• EXERCISE DESCRIPTION
Say how many lines of the entries below include "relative", giving nothing but that number.

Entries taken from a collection
┌────────

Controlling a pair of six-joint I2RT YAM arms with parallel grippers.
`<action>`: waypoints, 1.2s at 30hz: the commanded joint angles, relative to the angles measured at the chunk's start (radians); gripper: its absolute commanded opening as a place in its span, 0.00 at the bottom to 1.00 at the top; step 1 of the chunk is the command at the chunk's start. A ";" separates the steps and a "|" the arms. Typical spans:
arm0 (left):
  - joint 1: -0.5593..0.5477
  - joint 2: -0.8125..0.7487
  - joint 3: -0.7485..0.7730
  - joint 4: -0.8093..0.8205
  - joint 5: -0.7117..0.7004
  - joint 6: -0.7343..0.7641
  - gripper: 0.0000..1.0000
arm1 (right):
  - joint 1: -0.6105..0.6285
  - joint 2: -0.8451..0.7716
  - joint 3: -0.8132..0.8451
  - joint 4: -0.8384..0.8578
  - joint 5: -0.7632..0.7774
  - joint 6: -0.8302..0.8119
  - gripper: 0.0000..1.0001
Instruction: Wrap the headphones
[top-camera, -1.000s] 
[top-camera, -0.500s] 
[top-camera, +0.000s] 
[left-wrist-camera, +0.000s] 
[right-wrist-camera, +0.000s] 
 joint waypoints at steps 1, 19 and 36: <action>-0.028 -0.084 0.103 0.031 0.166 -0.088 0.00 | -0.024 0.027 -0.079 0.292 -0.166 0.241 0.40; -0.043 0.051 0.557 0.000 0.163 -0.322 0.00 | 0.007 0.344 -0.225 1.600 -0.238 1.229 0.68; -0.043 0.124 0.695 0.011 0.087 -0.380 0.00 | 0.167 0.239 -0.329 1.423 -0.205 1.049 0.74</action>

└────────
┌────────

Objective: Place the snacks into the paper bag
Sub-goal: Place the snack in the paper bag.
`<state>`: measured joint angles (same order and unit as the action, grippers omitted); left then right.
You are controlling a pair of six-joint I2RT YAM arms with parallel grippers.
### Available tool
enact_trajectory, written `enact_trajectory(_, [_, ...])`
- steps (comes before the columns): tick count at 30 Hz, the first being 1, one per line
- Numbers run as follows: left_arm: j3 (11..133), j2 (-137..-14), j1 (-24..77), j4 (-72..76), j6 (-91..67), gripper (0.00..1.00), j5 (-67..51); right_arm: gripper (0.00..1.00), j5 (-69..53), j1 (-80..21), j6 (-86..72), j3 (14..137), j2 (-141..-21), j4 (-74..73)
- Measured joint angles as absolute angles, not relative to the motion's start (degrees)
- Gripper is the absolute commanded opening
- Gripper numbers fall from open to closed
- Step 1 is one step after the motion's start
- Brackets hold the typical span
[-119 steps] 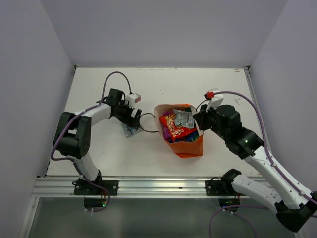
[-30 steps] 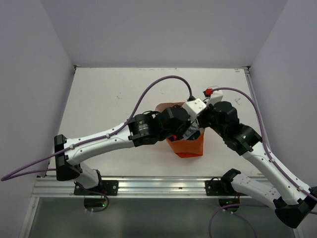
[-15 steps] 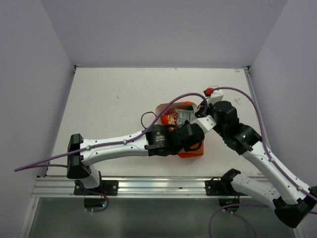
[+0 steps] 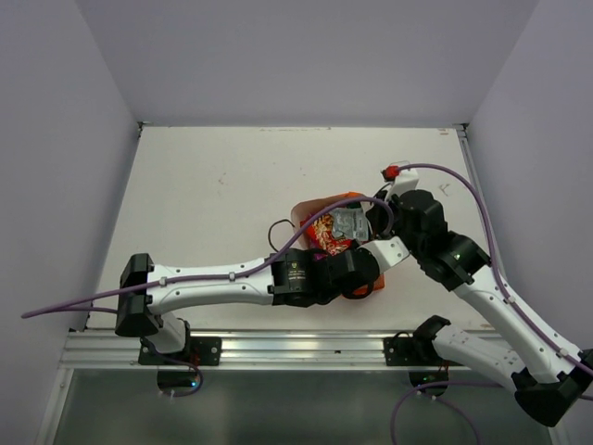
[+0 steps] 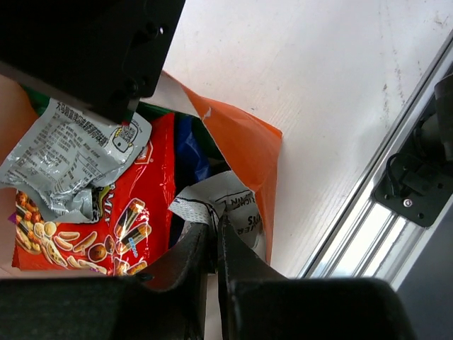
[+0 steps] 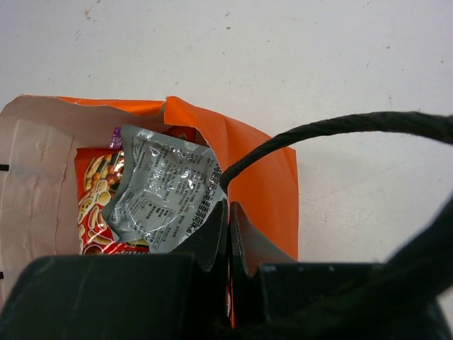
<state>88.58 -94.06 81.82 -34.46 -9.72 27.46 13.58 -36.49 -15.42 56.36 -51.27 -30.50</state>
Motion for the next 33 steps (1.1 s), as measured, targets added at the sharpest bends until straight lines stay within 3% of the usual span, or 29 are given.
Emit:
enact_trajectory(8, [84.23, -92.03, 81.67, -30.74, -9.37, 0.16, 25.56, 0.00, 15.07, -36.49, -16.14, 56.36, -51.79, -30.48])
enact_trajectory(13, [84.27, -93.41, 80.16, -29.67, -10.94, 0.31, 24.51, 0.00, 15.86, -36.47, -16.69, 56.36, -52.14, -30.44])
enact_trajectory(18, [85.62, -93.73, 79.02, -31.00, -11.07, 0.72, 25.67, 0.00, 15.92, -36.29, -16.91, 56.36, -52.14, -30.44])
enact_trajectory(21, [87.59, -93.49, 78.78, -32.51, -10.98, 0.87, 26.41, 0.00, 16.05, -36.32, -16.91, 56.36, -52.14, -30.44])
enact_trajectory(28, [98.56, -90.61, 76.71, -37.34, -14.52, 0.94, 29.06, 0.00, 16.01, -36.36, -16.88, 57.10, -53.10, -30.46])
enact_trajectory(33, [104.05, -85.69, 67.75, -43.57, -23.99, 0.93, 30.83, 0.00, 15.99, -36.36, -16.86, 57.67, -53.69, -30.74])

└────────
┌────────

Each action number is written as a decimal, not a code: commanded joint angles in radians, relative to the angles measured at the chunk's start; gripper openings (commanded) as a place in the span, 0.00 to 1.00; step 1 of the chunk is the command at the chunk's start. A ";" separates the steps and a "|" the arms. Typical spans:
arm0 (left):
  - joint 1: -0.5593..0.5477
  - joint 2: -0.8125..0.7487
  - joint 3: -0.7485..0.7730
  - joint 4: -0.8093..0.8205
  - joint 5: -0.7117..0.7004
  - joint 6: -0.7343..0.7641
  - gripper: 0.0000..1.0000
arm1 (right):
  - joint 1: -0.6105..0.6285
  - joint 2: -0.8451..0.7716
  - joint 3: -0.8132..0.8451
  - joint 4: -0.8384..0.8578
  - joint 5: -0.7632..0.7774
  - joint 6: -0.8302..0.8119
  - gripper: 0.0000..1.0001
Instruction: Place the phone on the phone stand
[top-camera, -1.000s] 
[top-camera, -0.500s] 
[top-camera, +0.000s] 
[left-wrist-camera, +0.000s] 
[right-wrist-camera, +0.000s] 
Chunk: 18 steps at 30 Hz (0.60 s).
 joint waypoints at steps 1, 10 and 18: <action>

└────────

• RESPONSE TO THE EXERCISE
3